Emergenza influenza a Roma: ambulanze in coda e attese oltre 24 ore per un ricovero
Inverno particolarmente rigido e un picco influenzale in crescita hanno interessato Roma e il Lazio, portando i pronto soccorso a gestire un volume di pazienti superiore alle capacità operative. L’afflusso intenso ha determinato tempi di attesa più lunghi, trasferimenti divergenti e una gestione dei reparti costantemente sotto pressione.
pressione nei pronto soccorso laziali
La giornata simbolo di questa condizione registra oltre 5 mila accessi nei Dipartimenti di emergenza del Lazio in meno di 24 ore. A metà pomeriggio più di 1.500 persone erano ancora in carico ai pronto soccorso regionali, tra visite da effettuare e ricoveri bloccati.

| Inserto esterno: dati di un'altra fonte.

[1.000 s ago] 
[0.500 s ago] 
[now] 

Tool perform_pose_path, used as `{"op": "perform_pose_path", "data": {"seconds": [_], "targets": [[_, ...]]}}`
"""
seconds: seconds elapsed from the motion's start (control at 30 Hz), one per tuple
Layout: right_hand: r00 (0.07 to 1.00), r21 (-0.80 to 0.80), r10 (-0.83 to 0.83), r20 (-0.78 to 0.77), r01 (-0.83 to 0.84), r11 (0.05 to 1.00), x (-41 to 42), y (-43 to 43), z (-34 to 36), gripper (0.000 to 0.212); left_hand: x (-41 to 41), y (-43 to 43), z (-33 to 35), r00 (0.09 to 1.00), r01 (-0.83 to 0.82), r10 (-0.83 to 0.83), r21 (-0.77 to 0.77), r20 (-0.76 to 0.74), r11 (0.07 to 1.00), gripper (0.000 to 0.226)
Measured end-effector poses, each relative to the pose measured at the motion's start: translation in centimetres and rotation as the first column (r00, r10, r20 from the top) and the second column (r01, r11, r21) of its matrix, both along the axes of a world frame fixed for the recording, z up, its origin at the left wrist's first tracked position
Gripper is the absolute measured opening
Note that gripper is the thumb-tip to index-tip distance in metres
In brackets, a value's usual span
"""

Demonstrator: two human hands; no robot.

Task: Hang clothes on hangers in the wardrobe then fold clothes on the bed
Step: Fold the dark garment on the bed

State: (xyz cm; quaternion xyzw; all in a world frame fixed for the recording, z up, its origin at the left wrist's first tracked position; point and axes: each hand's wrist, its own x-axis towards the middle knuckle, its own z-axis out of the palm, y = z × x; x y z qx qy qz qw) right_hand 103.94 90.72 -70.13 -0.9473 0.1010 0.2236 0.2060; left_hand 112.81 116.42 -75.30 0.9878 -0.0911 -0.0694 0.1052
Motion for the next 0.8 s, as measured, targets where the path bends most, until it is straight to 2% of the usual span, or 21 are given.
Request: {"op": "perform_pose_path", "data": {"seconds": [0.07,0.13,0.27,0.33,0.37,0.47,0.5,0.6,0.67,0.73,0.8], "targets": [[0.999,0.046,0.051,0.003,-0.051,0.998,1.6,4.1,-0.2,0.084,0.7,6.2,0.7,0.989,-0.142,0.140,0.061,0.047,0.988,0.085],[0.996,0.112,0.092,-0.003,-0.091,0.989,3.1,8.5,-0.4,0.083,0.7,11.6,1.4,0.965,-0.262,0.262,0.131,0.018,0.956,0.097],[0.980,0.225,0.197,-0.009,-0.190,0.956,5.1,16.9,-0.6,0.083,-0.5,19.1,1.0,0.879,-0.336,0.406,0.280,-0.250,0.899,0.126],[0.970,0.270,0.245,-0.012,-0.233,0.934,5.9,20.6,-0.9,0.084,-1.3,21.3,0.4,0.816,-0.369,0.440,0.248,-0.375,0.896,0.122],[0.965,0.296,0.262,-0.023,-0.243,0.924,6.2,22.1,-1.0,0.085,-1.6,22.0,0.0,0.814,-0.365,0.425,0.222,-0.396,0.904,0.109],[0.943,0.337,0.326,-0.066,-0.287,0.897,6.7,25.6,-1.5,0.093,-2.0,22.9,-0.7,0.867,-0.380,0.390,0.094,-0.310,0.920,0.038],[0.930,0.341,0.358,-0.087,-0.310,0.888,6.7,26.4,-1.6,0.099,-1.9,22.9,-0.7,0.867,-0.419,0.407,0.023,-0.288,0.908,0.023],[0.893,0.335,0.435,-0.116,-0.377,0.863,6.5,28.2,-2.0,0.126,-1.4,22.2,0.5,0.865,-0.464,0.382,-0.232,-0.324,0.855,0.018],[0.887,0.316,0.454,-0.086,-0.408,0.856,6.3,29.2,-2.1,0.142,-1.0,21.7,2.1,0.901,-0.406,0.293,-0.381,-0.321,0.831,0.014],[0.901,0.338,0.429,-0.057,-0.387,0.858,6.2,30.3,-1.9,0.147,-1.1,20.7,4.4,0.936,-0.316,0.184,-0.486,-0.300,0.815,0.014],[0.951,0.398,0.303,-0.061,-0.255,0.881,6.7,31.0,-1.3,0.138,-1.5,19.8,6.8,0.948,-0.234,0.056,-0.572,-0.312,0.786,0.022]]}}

ospedali più congestionati
Le strutture storicamente più esposte sono Gemelli, San Filippo Neri, Policlinico Umberto I, San Camillo e Tor Vergata. In alcuni casi decine di pazienti risultano fermi da oltre 24 ore su una barella in attesa di un posto letto disponibile, con ripercussioni sui tempi di intervento e sulle risposte ai soccorsi.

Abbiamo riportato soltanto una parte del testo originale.